**THE TASK:**
Return the whole of the data exactly.

★ ★ ★ ★

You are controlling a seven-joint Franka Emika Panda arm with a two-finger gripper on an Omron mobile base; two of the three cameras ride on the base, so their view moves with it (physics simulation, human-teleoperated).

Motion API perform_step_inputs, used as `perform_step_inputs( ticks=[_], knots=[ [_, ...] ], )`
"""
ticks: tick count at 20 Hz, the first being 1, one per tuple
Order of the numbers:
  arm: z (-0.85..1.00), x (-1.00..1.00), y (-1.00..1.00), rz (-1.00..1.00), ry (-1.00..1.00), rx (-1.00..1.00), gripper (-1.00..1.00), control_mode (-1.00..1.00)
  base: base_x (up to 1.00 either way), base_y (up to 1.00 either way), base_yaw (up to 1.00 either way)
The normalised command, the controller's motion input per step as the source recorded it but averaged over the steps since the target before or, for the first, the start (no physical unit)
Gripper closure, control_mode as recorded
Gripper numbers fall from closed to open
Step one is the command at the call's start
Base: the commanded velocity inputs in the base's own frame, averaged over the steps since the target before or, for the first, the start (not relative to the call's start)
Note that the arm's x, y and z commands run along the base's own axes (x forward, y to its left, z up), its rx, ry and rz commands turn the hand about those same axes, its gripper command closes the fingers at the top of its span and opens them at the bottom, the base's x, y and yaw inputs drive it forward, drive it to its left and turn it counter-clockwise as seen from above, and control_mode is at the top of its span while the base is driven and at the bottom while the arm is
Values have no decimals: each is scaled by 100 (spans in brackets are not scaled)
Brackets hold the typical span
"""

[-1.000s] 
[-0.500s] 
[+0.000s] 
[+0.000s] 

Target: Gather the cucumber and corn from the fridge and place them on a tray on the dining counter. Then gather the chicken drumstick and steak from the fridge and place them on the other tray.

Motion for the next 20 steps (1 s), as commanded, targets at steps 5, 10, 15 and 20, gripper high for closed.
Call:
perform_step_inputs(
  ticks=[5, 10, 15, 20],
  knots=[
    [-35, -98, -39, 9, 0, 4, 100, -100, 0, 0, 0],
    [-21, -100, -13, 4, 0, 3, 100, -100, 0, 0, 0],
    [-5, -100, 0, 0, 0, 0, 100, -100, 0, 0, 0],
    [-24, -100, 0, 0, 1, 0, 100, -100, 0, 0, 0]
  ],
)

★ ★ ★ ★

**EXERCISE RESULT:**
You are controlling a seven-joint Franka Emika Panda arm with a two-finger gripper on an Omron mobile base; two of the three cameras ride on the base, so their view moves with it (physics simulation, human-teleoperated).

Motion API perform_step_inputs, used as `perform_step_inputs( ticks=[_], knots=[ [_, ...] ], )`
"""
ticks: tick count at 20 Hz, the first being 1, one per tuple
Order of the numbers:
  arm: z (-0.85..1.00), x (-1.00..1.00), y (-1.00..1.00), rz (-1.00..1.00), ry (-1.00..1.00), rx (-1.00..1.00), gripper (-1.00..1.00), control_mode (-1.00..1.00)
  base: base_x (up to 1.00 either way), base_y (up to 1.00 either way), base_yaw (up to 1.00 either way)
The normalised command, the controller's motion input per step as the source recorded it but averaged over the steps since the target before or, for the first, the start (no physical unit)
Gripper closure, control_mode as recorded
Gripper numbers fall from closed to open
Step one is the command at the call's start
Base: the commanded velocity inputs in the base's own frame, averaged over the steps since the target before or, for the first, the start (not relative to the call's start)
Note that the arm's x, y and z commands run along the base's own axes (x forward, y to its left, z up), its rx, ry and rz commands turn the hand about those same axes, its gripper command closes the fingers at the top of its span and opens them at the bottom, the base's x, y and yaw inputs drive it forward, drive it to its left and turn it counter-clockwise as seen from above, and control_mode is at the top of its span while the base is driven and at the bottom while the arm is
Values have no decimals: each is scaled by 100 (spans in brackets are not scaled)
Brackets hold the typical span
"""

[-1.000s] 
[-0.500s] 
[+0.000s] 
[+0.000s] 

Target: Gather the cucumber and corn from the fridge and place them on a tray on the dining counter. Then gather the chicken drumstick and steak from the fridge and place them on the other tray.

Motion for the next 20 steps (1 s), as commanded, targets at steps 5, 10, 15 and 20, gripper high for closed.
Call:
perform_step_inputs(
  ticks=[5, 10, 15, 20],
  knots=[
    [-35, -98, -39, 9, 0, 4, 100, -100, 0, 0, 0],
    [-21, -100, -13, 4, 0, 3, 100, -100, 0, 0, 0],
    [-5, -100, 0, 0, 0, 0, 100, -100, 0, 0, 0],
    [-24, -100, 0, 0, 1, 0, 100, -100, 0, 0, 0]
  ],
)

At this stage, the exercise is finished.